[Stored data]
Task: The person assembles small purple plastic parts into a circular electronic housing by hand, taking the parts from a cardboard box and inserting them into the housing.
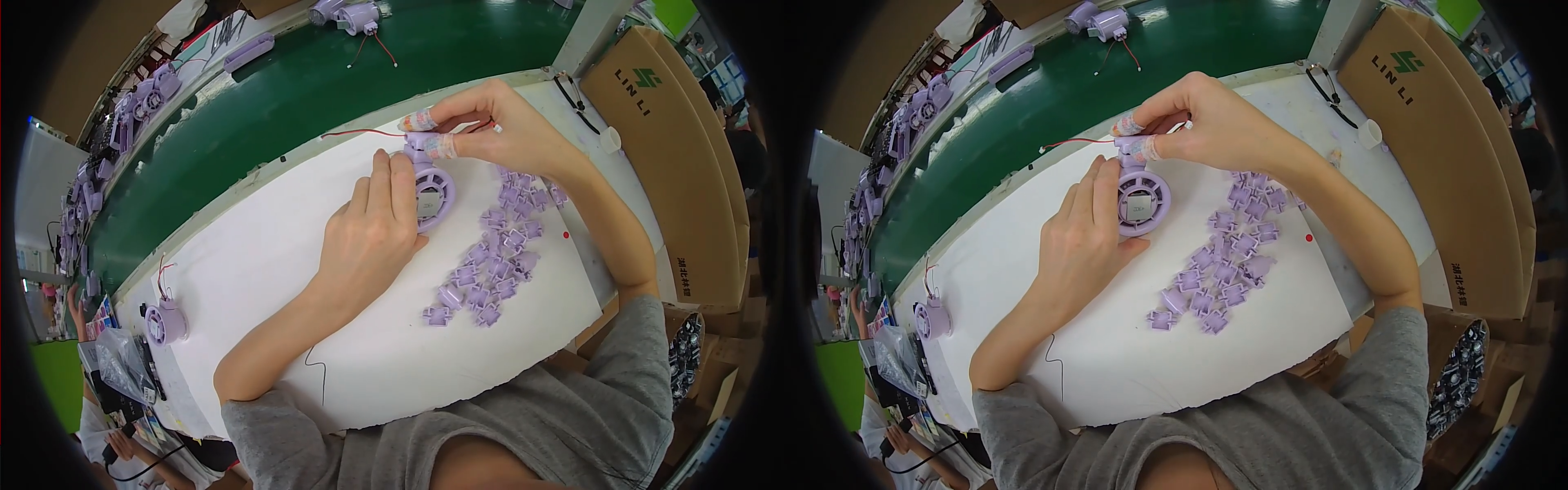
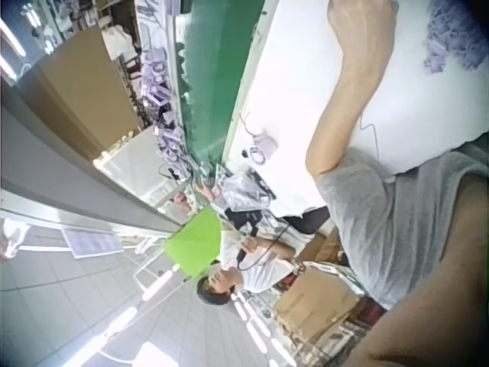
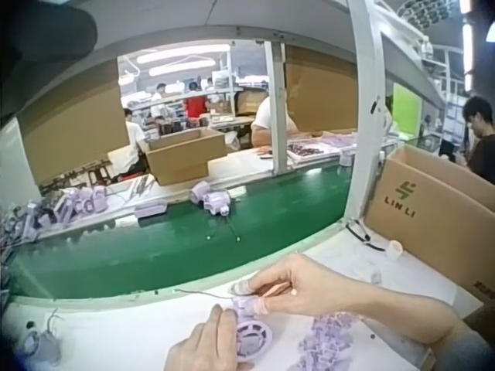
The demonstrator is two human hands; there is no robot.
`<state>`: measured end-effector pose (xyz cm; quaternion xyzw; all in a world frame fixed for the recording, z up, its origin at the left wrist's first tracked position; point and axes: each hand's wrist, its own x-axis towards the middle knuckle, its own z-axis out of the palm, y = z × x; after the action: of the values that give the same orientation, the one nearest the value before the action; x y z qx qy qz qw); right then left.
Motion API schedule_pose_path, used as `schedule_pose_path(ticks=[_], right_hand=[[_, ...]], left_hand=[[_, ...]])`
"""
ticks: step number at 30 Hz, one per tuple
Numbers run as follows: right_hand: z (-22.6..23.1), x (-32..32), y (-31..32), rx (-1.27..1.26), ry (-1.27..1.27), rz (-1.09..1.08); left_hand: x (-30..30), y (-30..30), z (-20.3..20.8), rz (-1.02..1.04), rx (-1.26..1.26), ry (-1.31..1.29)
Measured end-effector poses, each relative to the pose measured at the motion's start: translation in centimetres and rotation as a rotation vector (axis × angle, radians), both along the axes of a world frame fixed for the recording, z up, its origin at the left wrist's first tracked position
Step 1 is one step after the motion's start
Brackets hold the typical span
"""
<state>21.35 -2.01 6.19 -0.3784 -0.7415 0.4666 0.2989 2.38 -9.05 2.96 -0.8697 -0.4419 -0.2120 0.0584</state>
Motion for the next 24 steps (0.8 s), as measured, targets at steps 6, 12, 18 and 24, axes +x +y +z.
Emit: schedule_pose_path(ticks=[6, 12, 18, 24], right_hand=[[1.3, 0.4, -0.1, 0.026, -0.178, 0.03], [0.2, 0.5, 0.1, 0.15, -0.103, 0.073], [1.5, 0.7, 0.2, 0.088, -0.197, 0.108], [1.2, 0.2, -0.4, 0.251, -0.249, 0.107]], left_hand=[[0.2, 0.0, -1.0, -0.003, 0.144, 0.135], [0.3, 0.1, -0.9, -0.053, 0.17, 0.193], [0.6, -0.2, -0.9, -0.01, 0.168, 0.189], [0.3, 0.1, -1.0, -0.017, 0.143, 0.151]])
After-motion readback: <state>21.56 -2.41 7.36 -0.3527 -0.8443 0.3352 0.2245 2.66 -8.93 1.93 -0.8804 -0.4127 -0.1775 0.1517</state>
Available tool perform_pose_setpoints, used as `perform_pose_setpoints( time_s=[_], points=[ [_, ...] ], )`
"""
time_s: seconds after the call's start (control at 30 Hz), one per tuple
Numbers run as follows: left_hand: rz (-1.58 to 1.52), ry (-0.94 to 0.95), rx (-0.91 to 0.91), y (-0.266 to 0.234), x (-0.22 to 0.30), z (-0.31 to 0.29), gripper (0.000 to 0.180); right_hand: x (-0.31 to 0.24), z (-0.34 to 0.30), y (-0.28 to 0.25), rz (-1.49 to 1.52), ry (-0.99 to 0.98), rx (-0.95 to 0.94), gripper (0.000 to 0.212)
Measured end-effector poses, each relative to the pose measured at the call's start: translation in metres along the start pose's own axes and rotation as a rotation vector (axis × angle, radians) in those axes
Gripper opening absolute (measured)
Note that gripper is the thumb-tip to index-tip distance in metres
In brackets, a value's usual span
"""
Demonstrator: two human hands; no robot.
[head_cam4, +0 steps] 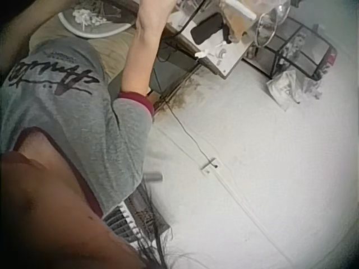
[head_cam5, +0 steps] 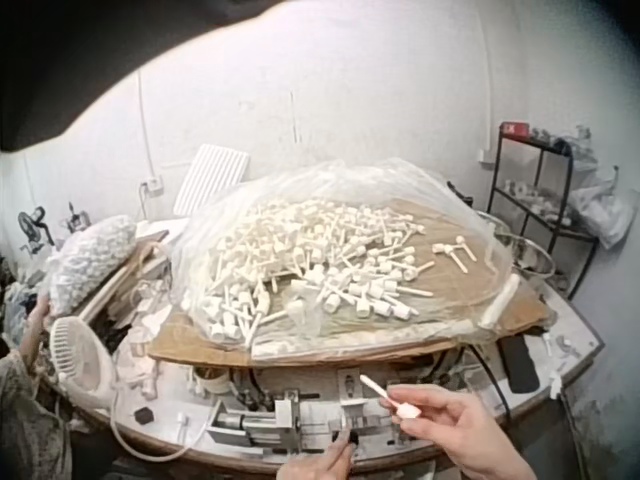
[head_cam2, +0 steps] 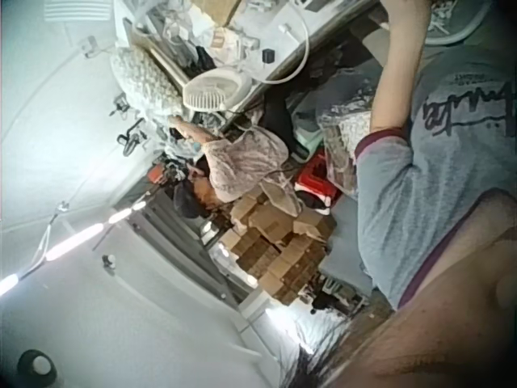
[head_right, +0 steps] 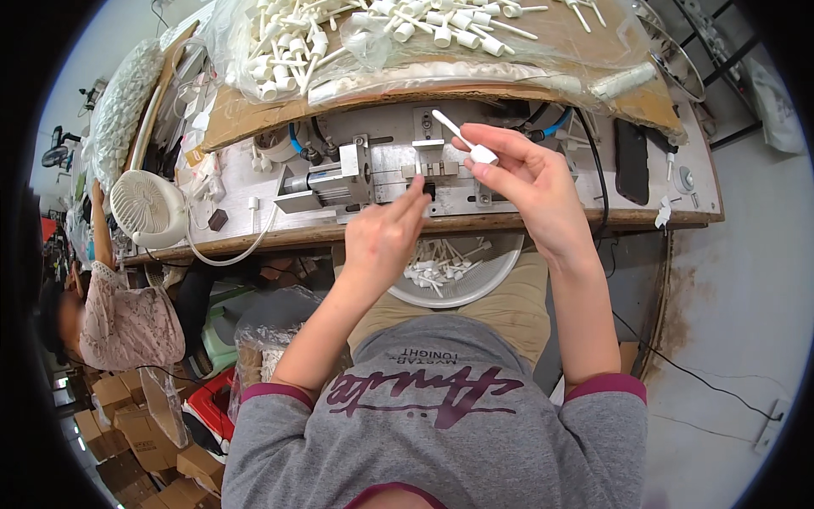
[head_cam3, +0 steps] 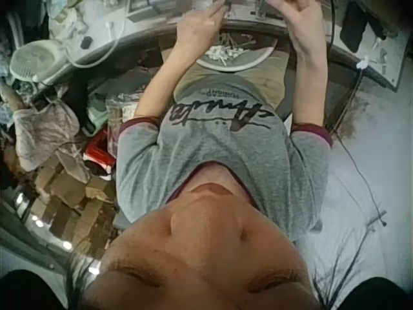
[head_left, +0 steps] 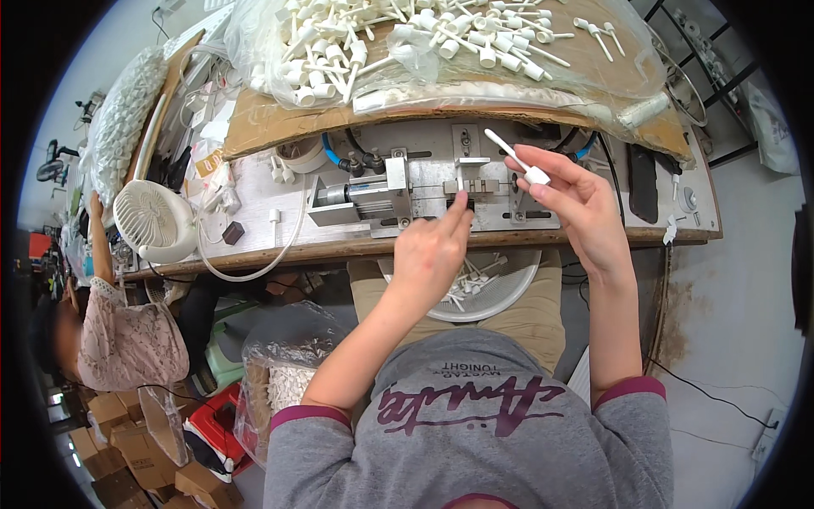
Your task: The person is assembling small white plastic components using a pneumatic assembly jig at a workshop station.
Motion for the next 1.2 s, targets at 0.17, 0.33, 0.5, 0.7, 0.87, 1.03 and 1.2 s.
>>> perform_pose_setpoints(
  time_s=[0.17, 0.33, 0.5, 0.7, 0.87, 1.03, 1.2],
  points=[
    [0.002, -0.014, -0.053, 0.000, -0.003, 0.007, 0.027, -0.004, -0.011, 0.001, 0.016, -0.085, 0.007, 0.032],
    [0.007, -0.027, -0.081, -0.001, -0.002, 0.009, 0.026, -0.007, -0.012, 0.004, -0.269, -0.224, 0.068, 0.026],
    [0.015, -0.027, -0.109, -0.003, -0.003, 0.011, 0.028, 0.004, -0.015, 0.011, -0.346, -0.250, 0.123, 0.024],
    [-0.292, -0.091, 0.110, -0.058, -0.022, 0.073, 0.021, 0.006, -0.038, 0.036, -0.969, -0.610, 0.033, 0.029],
    [-0.027, 0.198, 0.423, -0.074, -0.031, 0.151, 0.019, 0.025, -0.046, 0.075, -1.280, -0.747, -0.064, 0.024],
    [-0.024, 0.050, 0.277, -0.016, -0.054, 0.194, 0.023, 0.034, -0.028, 0.091, -1.430, -0.730, -0.066, 0.016],
    [-0.358, -0.125, 0.149, -0.018, -0.063, 0.196, 0.030, 0.034, -0.022, 0.092, -1.448, -0.678, -0.093, 0.014]
  ],
)
Point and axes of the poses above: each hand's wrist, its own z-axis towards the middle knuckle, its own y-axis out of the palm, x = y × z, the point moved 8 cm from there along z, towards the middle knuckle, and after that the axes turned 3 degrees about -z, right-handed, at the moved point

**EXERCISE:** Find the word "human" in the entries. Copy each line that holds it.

**TASK RESULT:**
The demonstrator is two human hands; there is no robot.
Demonstrator: two human hands; no robot.

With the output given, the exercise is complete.